> **Work instruction**
Below are entries to examine: work out how many lines contain the word "padlock", and give only that number.

Excerpted data Start Marker

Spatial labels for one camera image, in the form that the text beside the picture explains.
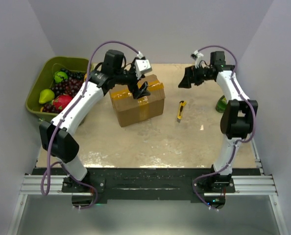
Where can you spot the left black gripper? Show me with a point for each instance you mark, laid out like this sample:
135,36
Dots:
137,93

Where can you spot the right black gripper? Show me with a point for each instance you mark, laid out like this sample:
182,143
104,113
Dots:
190,73

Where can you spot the yellow utility knife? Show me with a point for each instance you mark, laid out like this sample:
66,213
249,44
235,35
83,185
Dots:
182,104

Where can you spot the taped cardboard express box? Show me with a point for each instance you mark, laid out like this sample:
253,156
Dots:
129,110

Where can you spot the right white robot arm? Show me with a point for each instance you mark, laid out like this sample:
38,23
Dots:
238,122

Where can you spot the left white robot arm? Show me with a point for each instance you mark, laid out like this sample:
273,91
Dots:
57,135

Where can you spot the green glass bottle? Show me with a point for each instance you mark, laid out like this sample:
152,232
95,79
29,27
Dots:
221,104

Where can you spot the dark purple grape bunch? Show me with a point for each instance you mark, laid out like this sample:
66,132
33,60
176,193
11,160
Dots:
69,87

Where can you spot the black grape bunch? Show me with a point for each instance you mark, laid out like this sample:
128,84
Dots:
78,75

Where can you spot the red dragon fruit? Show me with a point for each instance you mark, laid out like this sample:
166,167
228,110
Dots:
61,102

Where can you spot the green apple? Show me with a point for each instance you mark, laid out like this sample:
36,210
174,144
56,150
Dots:
60,76

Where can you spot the green pear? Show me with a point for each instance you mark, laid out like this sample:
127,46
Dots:
46,95

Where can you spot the small red grape bunch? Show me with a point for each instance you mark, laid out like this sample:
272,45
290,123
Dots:
49,108

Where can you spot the olive green plastic basket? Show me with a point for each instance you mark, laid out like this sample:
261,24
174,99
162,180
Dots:
45,81

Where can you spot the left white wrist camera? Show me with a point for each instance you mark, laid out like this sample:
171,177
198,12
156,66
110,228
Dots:
142,65

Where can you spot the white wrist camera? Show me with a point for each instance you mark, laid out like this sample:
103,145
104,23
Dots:
197,56
142,65

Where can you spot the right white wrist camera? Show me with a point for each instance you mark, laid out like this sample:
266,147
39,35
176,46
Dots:
197,56

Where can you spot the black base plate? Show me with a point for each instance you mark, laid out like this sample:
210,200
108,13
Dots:
185,184

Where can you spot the aluminium rail frame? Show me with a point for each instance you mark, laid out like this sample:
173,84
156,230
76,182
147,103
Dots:
160,142

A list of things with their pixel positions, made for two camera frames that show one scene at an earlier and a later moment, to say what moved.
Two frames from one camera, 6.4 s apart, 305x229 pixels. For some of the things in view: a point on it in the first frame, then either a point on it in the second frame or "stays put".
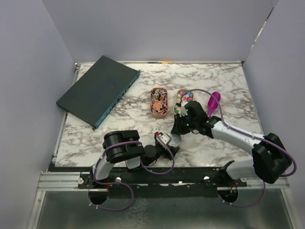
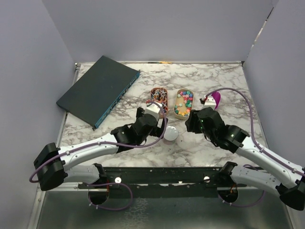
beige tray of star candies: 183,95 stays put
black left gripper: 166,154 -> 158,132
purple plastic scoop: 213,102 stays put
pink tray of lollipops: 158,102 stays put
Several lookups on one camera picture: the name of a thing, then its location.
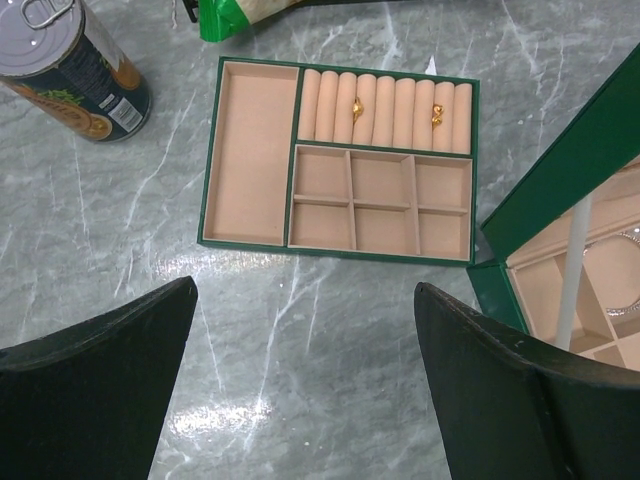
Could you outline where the green jewelry tray insert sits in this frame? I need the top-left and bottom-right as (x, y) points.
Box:
(198, 57), (480, 267)

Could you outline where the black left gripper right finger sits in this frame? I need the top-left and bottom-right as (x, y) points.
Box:
(414, 283), (639, 479)

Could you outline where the green white snack bag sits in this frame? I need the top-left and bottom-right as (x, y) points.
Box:
(198, 0), (298, 43)

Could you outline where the silver pearl bangle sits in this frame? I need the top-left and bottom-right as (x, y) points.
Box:
(582, 232), (639, 258)
(606, 300), (640, 317)

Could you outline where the brown food can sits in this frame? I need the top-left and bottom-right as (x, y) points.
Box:
(1, 1), (152, 143)

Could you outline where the green jewelry box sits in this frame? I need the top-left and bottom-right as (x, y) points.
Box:
(468, 52), (639, 370)

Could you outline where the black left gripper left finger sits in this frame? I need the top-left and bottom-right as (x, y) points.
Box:
(1, 276), (198, 479)

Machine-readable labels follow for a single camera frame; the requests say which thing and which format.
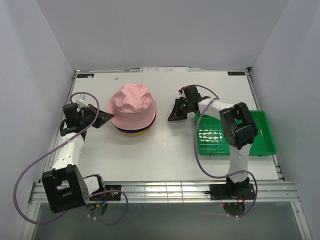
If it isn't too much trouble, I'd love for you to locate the paper label strip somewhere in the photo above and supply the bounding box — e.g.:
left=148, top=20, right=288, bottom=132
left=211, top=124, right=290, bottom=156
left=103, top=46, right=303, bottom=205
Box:
left=140, top=66, right=189, bottom=73

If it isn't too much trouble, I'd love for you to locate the blue beanie hat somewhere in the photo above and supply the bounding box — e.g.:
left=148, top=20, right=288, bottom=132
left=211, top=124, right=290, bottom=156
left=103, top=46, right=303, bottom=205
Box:
left=111, top=114, right=157, bottom=131

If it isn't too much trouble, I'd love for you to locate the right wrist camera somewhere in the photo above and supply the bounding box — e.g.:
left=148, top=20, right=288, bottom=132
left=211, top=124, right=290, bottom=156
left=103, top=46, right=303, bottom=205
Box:
left=178, top=87, right=186, bottom=99

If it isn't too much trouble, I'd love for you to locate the aluminium front rail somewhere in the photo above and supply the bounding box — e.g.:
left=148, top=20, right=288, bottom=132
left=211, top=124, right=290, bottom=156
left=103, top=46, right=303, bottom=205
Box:
left=27, top=181, right=301, bottom=205

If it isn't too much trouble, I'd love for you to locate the yellow bucket hat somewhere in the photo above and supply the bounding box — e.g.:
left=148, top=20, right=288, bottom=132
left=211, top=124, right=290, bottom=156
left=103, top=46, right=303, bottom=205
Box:
left=119, top=129, right=149, bottom=136

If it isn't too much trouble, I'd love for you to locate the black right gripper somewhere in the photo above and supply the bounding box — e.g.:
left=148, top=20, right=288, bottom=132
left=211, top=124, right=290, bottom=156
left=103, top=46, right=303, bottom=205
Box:
left=167, top=98, right=192, bottom=122

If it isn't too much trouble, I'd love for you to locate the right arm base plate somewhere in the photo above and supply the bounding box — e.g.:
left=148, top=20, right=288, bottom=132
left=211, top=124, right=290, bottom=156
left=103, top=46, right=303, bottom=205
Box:
left=204, top=183, right=256, bottom=200

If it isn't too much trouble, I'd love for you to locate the pink hat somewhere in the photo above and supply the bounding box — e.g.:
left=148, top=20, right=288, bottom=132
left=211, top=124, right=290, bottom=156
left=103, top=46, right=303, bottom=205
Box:
left=107, top=83, right=157, bottom=118

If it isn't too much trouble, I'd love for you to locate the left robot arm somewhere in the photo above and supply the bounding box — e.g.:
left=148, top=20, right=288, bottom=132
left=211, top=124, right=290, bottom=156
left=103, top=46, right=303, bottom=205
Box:
left=41, top=102, right=114, bottom=214

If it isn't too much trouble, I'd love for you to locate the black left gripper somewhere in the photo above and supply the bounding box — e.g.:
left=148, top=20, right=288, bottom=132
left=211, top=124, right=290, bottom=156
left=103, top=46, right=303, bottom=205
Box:
left=79, top=104, right=114, bottom=129

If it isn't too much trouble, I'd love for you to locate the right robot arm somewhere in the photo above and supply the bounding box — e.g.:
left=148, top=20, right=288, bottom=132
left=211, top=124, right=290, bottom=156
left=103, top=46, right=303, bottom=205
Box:
left=167, top=84, right=258, bottom=199

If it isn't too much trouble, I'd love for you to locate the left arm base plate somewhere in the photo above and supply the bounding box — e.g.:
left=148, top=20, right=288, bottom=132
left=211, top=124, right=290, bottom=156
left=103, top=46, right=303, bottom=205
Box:
left=89, top=184, right=122, bottom=202

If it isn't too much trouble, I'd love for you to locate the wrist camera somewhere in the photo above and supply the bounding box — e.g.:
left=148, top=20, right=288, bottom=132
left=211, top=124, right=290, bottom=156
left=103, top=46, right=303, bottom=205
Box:
left=178, top=87, right=186, bottom=99
left=76, top=94, right=89, bottom=110

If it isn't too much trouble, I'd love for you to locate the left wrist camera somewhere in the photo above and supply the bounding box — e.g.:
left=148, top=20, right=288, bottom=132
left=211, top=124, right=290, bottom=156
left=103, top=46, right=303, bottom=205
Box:
left=76, top=94, right=89, bottom=110

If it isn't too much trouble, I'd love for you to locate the green plastic tray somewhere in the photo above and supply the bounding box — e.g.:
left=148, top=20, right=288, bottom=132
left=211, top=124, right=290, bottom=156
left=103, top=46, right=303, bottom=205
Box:
left=197, top=110, right=277, bottom=157

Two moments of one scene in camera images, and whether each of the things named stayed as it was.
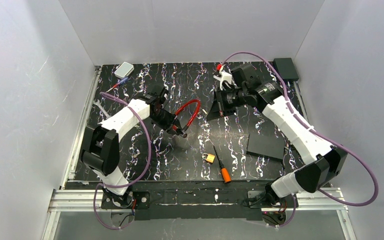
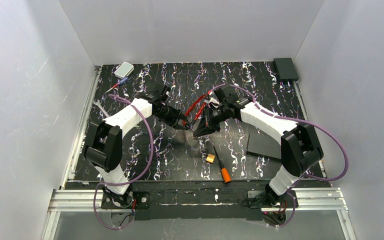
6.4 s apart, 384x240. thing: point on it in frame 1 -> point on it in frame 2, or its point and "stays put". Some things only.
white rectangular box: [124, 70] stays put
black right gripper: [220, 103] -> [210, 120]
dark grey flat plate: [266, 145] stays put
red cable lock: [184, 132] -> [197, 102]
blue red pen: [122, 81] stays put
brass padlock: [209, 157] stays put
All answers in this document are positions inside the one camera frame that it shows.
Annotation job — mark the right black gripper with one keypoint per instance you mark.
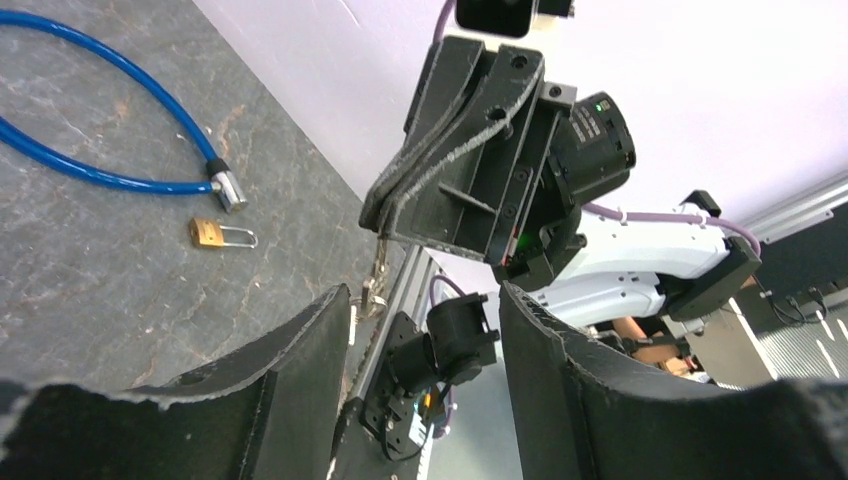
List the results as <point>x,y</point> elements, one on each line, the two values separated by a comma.
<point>495,168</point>

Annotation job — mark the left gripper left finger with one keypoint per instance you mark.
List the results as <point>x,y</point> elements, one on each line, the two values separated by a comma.
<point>264,411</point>

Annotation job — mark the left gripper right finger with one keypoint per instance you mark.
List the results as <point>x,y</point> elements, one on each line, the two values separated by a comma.
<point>582,410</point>

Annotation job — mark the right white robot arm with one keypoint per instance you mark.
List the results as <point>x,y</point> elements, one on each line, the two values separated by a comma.
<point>684,263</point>

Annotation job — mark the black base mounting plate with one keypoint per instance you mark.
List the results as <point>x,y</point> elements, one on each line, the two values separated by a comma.
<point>380,432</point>

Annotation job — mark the brass padlock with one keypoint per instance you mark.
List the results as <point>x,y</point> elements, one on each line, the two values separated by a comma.
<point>207,233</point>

Excerpted data End Marker

> **Written answer**
2